The read-out’s beginning to make more sense. It seems as if somebody has invented immortality back home on Earth, a condition Mankind has always been after. I can’t believe it, but whatever is meant by “immortality” is a state I can never attain, being so far from the “medicine spoons”, as I am. Does that mean that you, dear Mum, may still be alive? Still wearing the necklace I gave you? In many ways, I hope not. Misery is only bearable when you know it’s going to end. Happiness is only at its happiest when you can optimise it within a strict time frame. Do you see what I mean? You were already old enough when I so proudly placed that necklace around your scrawny neck. It did set your face off beautifully, though, and I’m glad I made that one last sacrifice before I departed on this mission.

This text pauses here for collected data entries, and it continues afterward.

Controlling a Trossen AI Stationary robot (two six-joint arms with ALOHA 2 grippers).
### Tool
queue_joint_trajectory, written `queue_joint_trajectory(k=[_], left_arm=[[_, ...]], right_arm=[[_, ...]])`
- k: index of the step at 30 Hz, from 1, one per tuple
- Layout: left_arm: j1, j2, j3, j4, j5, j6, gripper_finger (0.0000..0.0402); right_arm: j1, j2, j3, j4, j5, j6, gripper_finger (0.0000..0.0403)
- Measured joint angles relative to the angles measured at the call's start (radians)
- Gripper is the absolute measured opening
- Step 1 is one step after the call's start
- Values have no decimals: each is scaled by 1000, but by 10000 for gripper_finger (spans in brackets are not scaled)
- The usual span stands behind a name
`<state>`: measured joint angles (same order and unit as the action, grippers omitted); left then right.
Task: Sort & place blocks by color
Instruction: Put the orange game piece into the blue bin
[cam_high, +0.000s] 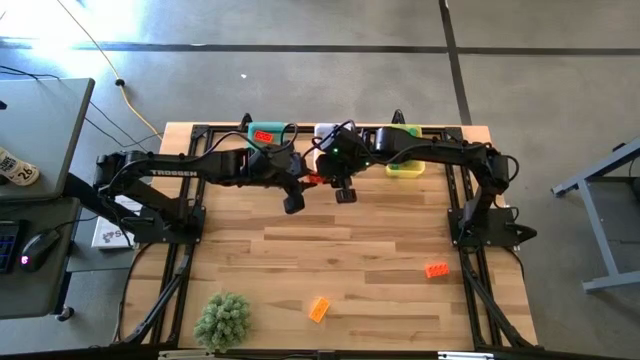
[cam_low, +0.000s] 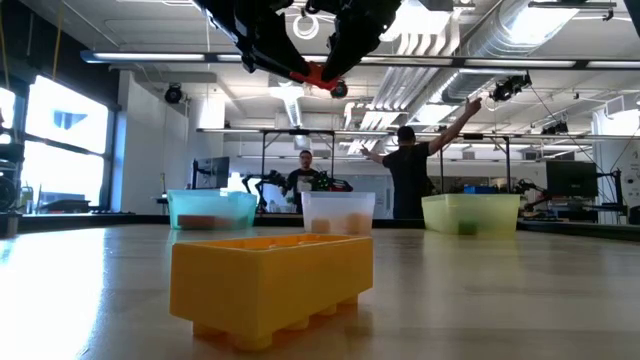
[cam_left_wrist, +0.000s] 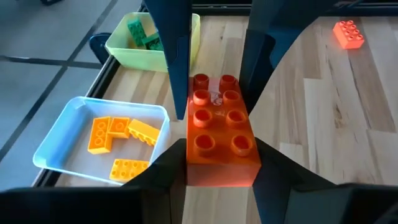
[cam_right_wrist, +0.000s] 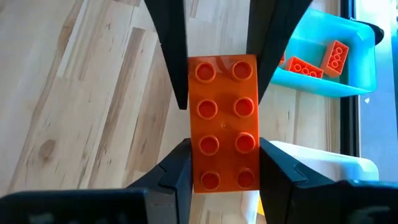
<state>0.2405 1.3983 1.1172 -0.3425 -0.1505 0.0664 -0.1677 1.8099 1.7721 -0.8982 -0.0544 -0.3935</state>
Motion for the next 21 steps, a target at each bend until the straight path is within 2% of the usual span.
queue_joint_trajectory(k=[6,11,15,21], left_arm=[[2,0,0,2,-2,9,115],[2,0,1,4,-33,4,117],[4,0,2,-8,-74,4,116],[41,0,2,-133,-148,-32,116]], right_arm=[[-18,0,0,6,-8,-4,121],[-24,0,0,26,3,-5,165],[-24,0,0,36,51,-31,205],[-24,0,0,47,114,-89,244]])
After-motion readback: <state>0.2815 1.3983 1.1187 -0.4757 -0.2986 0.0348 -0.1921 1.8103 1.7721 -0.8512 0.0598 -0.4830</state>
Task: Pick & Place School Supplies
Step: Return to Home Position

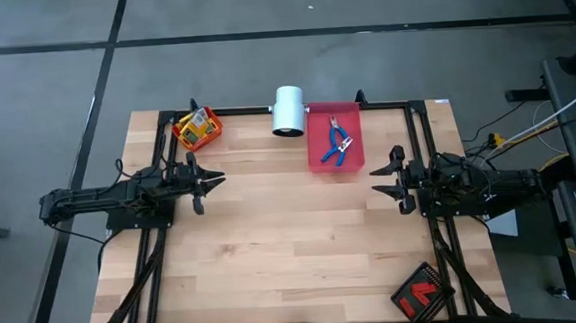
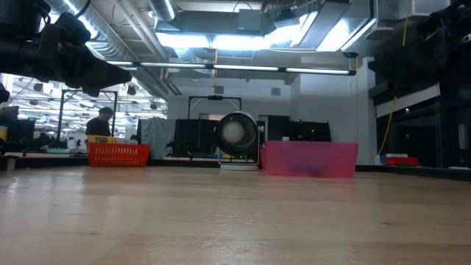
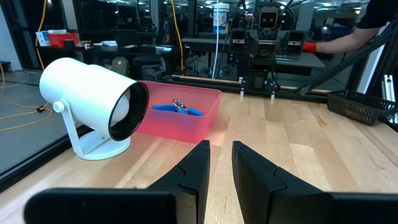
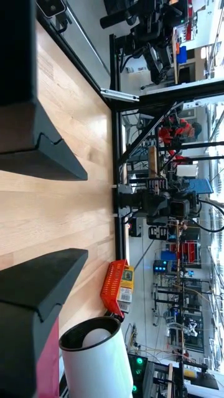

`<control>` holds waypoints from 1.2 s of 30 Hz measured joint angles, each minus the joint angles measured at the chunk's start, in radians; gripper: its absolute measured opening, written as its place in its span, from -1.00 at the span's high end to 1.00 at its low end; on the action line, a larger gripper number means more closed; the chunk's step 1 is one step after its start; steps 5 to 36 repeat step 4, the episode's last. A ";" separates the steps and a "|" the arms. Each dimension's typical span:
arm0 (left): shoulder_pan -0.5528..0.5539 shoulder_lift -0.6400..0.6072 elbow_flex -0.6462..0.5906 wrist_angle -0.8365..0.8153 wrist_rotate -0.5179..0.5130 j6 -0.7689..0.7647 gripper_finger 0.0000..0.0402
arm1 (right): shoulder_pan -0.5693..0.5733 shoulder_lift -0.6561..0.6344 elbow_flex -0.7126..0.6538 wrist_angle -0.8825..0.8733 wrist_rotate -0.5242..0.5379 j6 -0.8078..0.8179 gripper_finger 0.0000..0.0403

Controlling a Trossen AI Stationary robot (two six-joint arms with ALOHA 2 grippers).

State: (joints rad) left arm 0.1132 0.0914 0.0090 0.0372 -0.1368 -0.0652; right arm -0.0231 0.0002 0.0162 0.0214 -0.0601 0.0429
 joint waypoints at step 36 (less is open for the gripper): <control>0.000 0.000 0.000 0.000 0.000 0.000 0.69 | 0.000 0.000 0.000 0.000 0.000 0.000 0.04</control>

Another read-out’s been gibbering from the computer. Oodles of ancient pyjama paper with facts and figures littering it. Apparently, immortality’s only half the story.

Mum, I’ve seen sights that would make your hair curl. Outlandish faces at the porthole, so wrinkled and evil, I can’t believe they’re anything but dreams … except they sometimes fetch Holmbee up to the glass and smear his face across it, making green or yellow streaks and smudges. These are the creatures parts of whom I once trawled from the weed hatch, but now they must know the knack of not getting themselves caught up in it. Their bearded mouths lust for the flesh on my bones, no doubt. Their doleful yet burning eyes tell me that they want to come in. It’s troubling to watch. Are these the inhabitants of the enemy ships that Holmbee and I were sent out here to log? If so, I can tell you, that they seem to represent no danger to us humans, for their limbs are long and weak, knotted with threadbare patches of fur, and twiggy fingers unable to grasp.

They’ve eaten Holmbee. His bare bones swim along with the pod, making shapes that I used to doodle as a kid when sitting on your lap.

Mum, do tell me, but has immortality, so-called, changed humanity? It must have done, I suppose. Having beaten death at its own game, maybe the badness has to come out in other ways. They say Mankind came out of the primaeval soup, evolving from fish to walkabouts almost overnight in the scheme of things.

I can’t reckon any of it.
Love you forever, XXX

PS: The necklace I later found in the weed hatch—sparkling amid a mess of flesh and fur—is more than I can bear or even explain.